Se você possui a necessidade de afeto, por exemplo, inevitavelmente poderá voltar a sua atenção para alguém que foi não exatamente recíproco em uma mensagem qualquer. Se você tem aspectos de empatia, voltará a sua atenção para situações onde sofrerá com as dores alheias.

Se você tem a necessidade de atitudes claras, poderá voltar o seu foco para um comentário hostil ou evasivo de algum parente ou amigo. Não o bastante, se você possui esses e outros traços cravados em sua personalidade, é bastante sensível — o que é uma benção de duas faces, pois a percepção elevada pode oscilar entre o entusiasmo diante da vida e o envenenamento psíquico.

Treinar a sua imunidade contra os pequenos caos, portanto, é mais do que uma questão de sobrevivência social — é uma questão de sanidade mental. E abstrair não quer dizer atulhar no fundo de alguma mala de mágoas cada uma das situações em que nos sentimos lesados ou carregados.

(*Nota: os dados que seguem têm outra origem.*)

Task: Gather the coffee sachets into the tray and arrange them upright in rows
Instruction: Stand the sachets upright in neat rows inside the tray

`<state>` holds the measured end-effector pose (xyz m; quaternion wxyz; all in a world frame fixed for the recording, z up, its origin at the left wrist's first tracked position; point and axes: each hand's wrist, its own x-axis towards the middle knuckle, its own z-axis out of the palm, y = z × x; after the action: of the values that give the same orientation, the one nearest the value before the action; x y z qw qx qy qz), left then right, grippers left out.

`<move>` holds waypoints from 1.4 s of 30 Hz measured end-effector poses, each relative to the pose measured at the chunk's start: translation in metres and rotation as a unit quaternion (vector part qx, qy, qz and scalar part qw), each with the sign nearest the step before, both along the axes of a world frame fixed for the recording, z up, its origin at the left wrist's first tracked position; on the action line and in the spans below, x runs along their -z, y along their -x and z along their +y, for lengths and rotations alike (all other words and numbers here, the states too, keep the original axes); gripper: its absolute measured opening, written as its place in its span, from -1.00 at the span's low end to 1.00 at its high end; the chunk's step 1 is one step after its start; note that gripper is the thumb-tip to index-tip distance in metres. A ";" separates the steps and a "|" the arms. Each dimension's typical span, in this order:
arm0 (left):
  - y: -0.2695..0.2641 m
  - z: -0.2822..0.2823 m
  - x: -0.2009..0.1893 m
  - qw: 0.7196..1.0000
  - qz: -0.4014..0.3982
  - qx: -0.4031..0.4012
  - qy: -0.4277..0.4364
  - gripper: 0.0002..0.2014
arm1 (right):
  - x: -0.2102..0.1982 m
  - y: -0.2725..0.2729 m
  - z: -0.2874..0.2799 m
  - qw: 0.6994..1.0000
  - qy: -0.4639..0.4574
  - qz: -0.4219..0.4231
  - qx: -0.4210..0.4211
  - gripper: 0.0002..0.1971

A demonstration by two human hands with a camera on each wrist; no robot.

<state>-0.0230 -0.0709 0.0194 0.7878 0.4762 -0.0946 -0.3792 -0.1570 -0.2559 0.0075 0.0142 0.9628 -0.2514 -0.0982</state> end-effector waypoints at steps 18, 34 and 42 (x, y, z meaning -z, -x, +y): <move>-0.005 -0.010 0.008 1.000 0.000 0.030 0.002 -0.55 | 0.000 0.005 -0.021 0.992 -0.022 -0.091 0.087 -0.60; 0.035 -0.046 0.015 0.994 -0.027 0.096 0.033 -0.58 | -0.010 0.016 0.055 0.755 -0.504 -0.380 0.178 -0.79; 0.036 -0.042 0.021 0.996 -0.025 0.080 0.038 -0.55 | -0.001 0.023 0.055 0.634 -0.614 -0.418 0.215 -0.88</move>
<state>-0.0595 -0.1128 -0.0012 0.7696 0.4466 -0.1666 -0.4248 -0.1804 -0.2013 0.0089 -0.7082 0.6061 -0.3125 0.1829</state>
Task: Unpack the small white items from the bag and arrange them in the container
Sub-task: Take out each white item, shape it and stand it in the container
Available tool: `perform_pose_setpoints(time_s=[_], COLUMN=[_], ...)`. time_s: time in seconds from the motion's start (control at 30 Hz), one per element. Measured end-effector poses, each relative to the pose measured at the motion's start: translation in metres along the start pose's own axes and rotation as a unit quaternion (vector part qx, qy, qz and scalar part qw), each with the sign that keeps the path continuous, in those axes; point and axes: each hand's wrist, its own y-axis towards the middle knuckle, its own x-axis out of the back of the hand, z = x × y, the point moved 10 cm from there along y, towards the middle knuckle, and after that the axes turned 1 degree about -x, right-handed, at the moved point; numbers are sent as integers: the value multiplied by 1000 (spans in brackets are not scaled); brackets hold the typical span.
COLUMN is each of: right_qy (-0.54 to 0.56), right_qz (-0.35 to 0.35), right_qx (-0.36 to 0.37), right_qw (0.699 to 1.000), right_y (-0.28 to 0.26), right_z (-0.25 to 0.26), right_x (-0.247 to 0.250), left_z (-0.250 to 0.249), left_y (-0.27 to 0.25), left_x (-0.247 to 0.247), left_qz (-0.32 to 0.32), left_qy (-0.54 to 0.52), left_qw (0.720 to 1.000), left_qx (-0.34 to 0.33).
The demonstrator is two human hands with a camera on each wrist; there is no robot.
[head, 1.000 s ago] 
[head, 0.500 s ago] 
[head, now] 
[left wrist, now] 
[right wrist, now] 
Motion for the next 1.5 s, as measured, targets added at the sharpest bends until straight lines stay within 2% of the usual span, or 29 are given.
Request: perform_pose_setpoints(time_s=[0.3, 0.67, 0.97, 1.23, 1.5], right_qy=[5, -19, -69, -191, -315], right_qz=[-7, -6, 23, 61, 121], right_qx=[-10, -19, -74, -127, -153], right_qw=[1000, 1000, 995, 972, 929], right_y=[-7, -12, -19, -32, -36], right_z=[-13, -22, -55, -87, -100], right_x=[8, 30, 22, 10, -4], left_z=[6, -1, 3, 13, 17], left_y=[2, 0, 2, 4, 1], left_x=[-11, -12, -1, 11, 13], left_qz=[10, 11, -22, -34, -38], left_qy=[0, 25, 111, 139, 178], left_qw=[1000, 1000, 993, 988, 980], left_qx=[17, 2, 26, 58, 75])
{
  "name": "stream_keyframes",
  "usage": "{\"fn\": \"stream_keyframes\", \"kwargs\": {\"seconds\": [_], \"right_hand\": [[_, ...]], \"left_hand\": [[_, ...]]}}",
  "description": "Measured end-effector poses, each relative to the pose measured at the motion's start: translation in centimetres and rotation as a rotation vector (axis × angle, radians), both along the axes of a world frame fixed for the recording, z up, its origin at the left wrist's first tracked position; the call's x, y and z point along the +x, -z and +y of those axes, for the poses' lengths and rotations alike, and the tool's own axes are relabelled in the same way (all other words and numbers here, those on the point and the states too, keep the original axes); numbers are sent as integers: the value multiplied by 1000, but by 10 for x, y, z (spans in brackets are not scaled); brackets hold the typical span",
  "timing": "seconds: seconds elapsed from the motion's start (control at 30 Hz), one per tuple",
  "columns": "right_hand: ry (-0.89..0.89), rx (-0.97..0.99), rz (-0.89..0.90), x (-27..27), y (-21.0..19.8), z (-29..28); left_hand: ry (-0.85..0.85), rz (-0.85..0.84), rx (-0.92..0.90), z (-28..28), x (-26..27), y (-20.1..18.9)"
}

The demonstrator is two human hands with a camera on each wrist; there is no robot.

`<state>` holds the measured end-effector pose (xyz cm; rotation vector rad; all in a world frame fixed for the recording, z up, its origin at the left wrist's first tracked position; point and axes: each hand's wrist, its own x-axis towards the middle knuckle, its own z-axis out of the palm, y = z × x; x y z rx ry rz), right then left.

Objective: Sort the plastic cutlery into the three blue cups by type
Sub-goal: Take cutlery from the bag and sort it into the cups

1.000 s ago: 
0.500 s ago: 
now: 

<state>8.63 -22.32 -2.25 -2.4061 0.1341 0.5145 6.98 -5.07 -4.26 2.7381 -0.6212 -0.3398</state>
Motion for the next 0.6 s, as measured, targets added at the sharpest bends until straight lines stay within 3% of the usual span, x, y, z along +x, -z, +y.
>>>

Retrair não é o melhor caminho, pois se trata justamente de criar acúmulos, e todo acúmulo em algum momento deságua, transborda. Então, é claro que dialogar é necessário. Especular também é saudável para a autoproteção. Só não é preciso especularmos sobre tudo.

O poder da abstração, na verdade, reside na postura de separação e até aceitação, seja do outro ou de algumas fatalidades — diretas ou indiretas — ao nosso redor. Abstrair significa compreender e seguir. Significa tomar nota de que muitas atitudes que nos deixam amargos dizem mais a respeito dos próprios complexos do outro do que de nós mesmos.

No fundo, a maioria dos desentendimentos não vêm de questões pessoais, mas particulares.

No fundo, a maioria dos desentendimentos não vêm de questões pessoais, mas particulares. Abstrair, ainda, é a única maneira de ser superior sem precisar do apoio de sentimentos pobres, como a arrogância ou a soberba. E não o suficiente, é por meio da abstração que o tempo encontra espaço para preparar surpresas que são mais válidas quando o seu foco de atenção está em coisas mais produtivas. É assim que acontecem as curas, o arrependimento, o perdão.

Um dos primeiros passos para essa mudança é saber respirar. Tome consciência a respeito da sua respiração e use-a para algo mais do que simplesmente existir. Em momentos de tensão nesse mundo cheio de equívocos, puxe o ar fundo, feche os olhos e solte-o devagar, sem vergonha de parecer clichê.

Mentalize as imagens que lhe causam conforto e quando se sentir estável, tente lembrar que você não precisa morrer com a substância tóxica do outro. Se jogue em atividades. Por que você acha que os profissionais da saúde e da mente estão sempre batendo nessa tecla?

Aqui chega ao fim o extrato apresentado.